Review: ‘Are We Not Drawn Onward to New Era’ Stages a Disaster in Reverse

Stop me if you’ve heard this one before: A woman. A man. A tree. An apple. So begins “Are We Not Drawn Onward to New Era,” a performance piece by the Belgian provocateurs Ontroerend Goed, presented by the Brooklyn Academy of Music in association with the Public Theater’s Under the Radar festival. In the show’s first minutes, an apple is plucked and eaten, a paradise destroyed. Then the story changes.

For nearly three decades, this collective (its name is a Flemish pun that translates loosely to “feel estate”) has goaded theatergoers, sometimes gently and sometimes (“The Smile Off Your Face,” “A Game of You”) less gently. “Are We Not Drawn,” directed by Alexander Devriendt, falls on the milder end of that spectrum, even as it functions as an allegory about climate destruction.
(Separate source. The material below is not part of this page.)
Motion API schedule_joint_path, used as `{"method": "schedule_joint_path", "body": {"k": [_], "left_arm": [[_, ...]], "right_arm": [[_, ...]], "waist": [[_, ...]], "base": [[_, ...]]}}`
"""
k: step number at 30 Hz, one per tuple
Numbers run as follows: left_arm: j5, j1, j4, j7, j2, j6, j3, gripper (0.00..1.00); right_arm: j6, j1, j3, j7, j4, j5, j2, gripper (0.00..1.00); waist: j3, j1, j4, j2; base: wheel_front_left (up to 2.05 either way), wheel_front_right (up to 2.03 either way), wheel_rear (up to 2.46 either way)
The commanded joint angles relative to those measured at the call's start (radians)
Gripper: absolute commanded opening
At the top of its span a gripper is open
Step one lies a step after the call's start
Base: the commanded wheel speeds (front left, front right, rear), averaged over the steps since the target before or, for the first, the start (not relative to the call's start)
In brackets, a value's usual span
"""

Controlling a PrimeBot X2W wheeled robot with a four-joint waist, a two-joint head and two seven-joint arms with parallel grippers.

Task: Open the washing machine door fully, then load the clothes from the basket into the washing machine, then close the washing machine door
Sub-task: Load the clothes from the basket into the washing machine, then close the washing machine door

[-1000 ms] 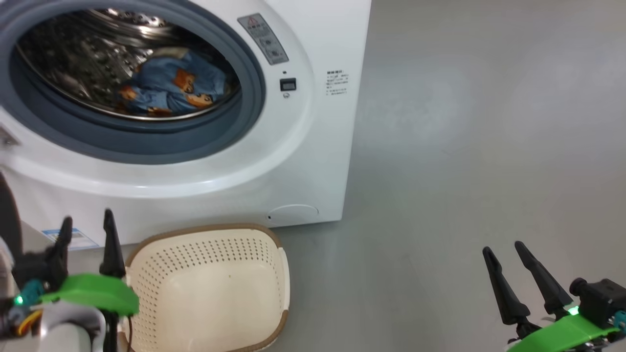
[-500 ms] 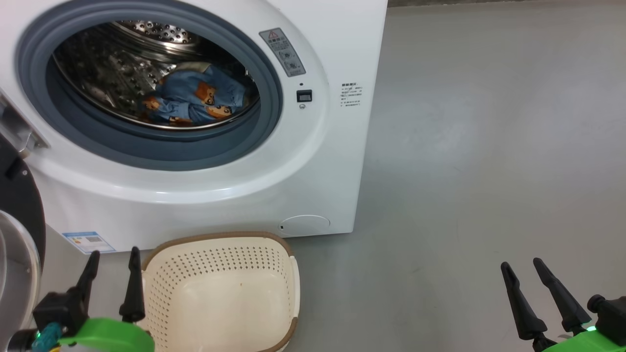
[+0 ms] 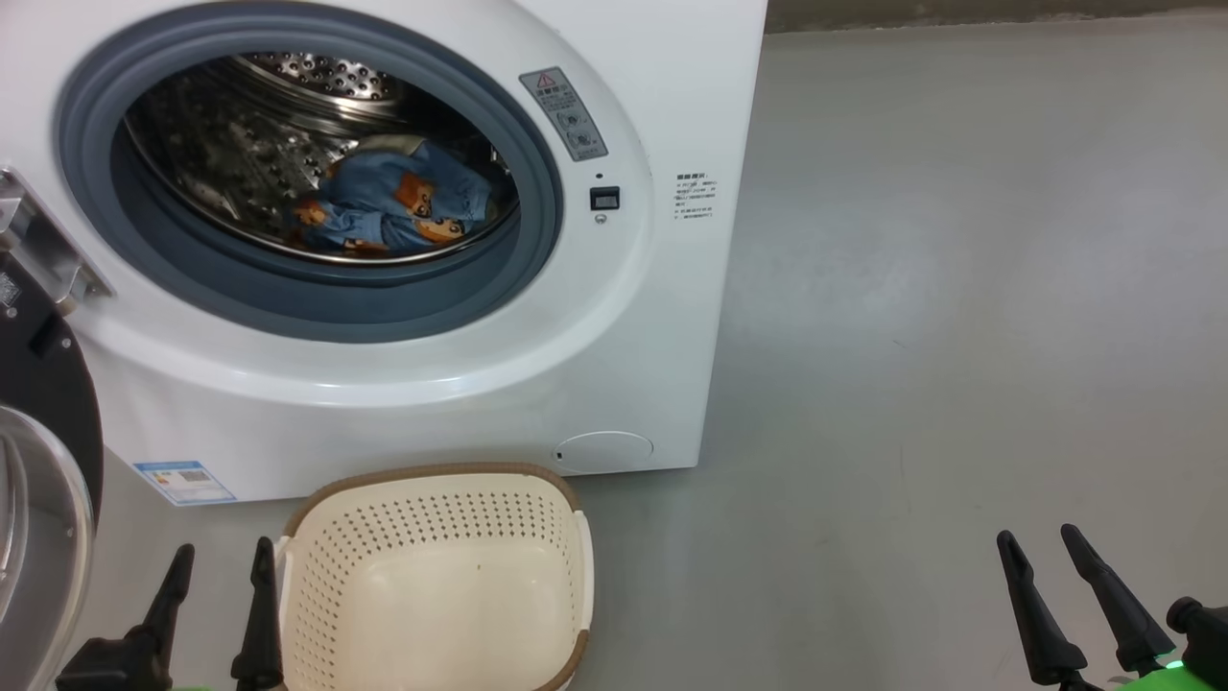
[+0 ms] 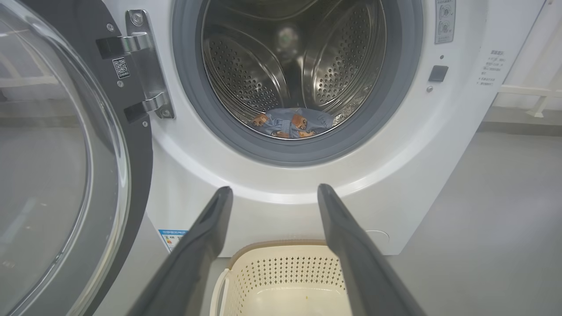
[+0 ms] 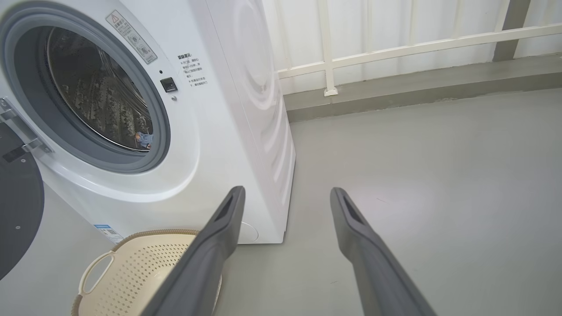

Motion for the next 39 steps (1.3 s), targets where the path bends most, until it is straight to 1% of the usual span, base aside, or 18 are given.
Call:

After the apple is devoured, the tree that held it is torn apart by one of the six actors. Not everything in the show is entirely real; the tree very much is. On opening night on Wednesday at BAM Fisher’s Fishman Space, audience members groaned as he ripped branch after branch. If I’m honest I groaned, too — that poor defenseless sapling — even though there’s currently a Christmas tree in the corner of my apartment slowly turning into tinder. Soon a rainbow of plastic grocery bags, the kind that have recently been outlawed in New York, litters the stage. (OK, fine, I have a few of those in my apartment, too.) Then the smoke begins to billow.

This first half-hour, which ends with the stage strewn with trash and filled with smoke is ugly, deliberately, and just a little unintelligible. There’s sparse dialogue throughout, rendered without supertitles. The non-Belgians in the theater will probably assume that it is Flemish. (I did.) It is not. This is one more show in which the troupe toys with its audience, though here it displays better than usual sportsmanship. To say more would ruin the show’s central surprise. But remember that its title is a palindrome, a type of wordplay in which a word or phrase reads the same backward and forward. So after advancing, the show must then reverse. “Are we not drawn” is a parable of disaster, but run the tape backward and it instead promises repair. Paradise, it suggests, can be regained.

But if the ideas are wobbly, the craftsmanship is astonishingly sturdy. The ensemble works with incredible precision, selling gestures and movements that might otherwise seem bizarre or arbitrary. Nothing here is arbitrary. Each step, each syllable has purpose. And each is set to William Basinski’s “Disintegration Loops,” a composition that is designed to deteriorate.

Maybe it doesn’t pay to think too hard about the show. Unless you’re a fervent believer in carbon capture and probably even then, the odds that humans can remediate the ecological harm they have done seems slim. The show acknowledges this, winkingly, as brute realism gives way to something closer to magic. (There are a few other winks, too. At one point, sparks fly, literally, courtesy of what looks like a mini circular saw.) I’m ultimately not sure if “Are we not drawn” is hopeful or hopeless, a hymn to human endeavor or futility. Certainly it celebrates what a committed group of artists can achieve. Isn’t that enough?

Are We Not Drawn Onward to New Era

Through Sunday at BAM Fisher’s Fishman Space, Brooklyn; bam.org. Running time: 75 minutes.